One of the most touching songs of the evening was not on our songsheet. It was called “Christmas in the trenches,” and it is based on the story of the 1914 Christmas truce during World War I. Nan sang that song to us.
Here is a link to the song’s lyrics:
click here for lyrics of “Christmas in the Trenches” by John McCutcheon.
Here is some of the history behind the song:
The Christmas truce was a series of unofficial truces that occurred on Christmas of 1914. Soldiers that night stopped fighting. In some areas, both British and German soldiers sang songs together, exchanged photographs and cigarettes and chocolate, and played late-night soccer matches. In other areas, it was German and French soldiers who sang together, shared photographs and other small gifts, and played soccer.
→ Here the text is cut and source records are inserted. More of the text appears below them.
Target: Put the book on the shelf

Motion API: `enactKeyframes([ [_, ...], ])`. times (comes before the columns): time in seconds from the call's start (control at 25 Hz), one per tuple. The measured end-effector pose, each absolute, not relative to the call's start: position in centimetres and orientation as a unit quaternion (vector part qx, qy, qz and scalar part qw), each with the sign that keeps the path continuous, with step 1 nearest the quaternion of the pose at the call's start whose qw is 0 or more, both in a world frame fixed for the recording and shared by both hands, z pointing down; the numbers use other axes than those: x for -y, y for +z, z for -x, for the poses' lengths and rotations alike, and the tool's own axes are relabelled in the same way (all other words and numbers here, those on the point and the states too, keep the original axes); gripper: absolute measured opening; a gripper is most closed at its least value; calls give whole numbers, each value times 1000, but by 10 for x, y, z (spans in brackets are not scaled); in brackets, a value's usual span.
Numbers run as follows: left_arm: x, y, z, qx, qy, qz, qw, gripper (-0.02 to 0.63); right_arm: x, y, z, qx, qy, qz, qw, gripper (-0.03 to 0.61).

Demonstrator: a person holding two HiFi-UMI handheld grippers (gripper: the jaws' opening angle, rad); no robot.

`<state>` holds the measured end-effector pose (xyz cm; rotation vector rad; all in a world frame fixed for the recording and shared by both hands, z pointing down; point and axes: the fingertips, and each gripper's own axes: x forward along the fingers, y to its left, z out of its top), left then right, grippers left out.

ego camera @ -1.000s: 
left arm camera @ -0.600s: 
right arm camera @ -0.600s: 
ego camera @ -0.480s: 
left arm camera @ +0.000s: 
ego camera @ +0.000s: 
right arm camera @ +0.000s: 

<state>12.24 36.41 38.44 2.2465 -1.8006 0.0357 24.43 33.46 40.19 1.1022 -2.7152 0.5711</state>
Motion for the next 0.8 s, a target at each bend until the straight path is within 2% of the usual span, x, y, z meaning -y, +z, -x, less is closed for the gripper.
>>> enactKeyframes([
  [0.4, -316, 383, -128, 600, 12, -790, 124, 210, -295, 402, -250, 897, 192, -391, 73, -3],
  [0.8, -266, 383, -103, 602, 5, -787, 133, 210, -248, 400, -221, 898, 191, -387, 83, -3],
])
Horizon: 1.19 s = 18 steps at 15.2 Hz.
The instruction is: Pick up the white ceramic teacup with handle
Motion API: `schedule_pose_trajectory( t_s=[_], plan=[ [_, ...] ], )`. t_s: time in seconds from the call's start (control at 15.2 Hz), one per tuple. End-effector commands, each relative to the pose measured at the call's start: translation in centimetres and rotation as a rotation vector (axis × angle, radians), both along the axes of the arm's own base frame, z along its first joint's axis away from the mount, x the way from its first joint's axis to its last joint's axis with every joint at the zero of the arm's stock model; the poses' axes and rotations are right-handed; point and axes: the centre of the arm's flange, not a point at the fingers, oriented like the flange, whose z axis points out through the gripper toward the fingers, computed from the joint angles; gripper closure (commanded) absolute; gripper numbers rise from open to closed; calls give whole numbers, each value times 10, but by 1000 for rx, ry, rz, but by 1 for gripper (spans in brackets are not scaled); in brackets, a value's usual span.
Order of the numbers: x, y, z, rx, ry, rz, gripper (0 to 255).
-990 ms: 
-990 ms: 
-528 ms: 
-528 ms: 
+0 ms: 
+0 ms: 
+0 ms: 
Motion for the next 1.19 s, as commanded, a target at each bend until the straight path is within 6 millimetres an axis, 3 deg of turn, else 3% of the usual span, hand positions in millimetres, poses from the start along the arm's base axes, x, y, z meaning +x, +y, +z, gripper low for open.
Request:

The Christmas truce was a brief respite from a horrific war. I looked up the Christmas truce in Wikipedia and found this very heart-rending quotation:
Alfred Anderson (from Scotland): “I remember the silence, the eerie sound of silence. Only the guards were on duty. We all went inside the farm buildings and just stood listening. And, of course, thinking of people back home. All I’d heard for two months in the trenches was the hissing, cracking, and whining of bullets in flight, machine gun fire, and distant German voices. But there was a dead silence that morning, right across the land as far as you could see. We shouted ‘Merry Christmas,’ even though nobody felt merry. The silence ended early that afternoon and the killing started again. It was a short peace in a terrible war.”
According to Wikipedia, there was also a Christmas truce on the eastern front, between Russia and the Austro-Hungarian empire. Like the meetings of enemy soldiers on the western front, soldiers on the eastern front also met in no-man’s land. I don’t know what those soldiers did on no-man’s land or what they shared.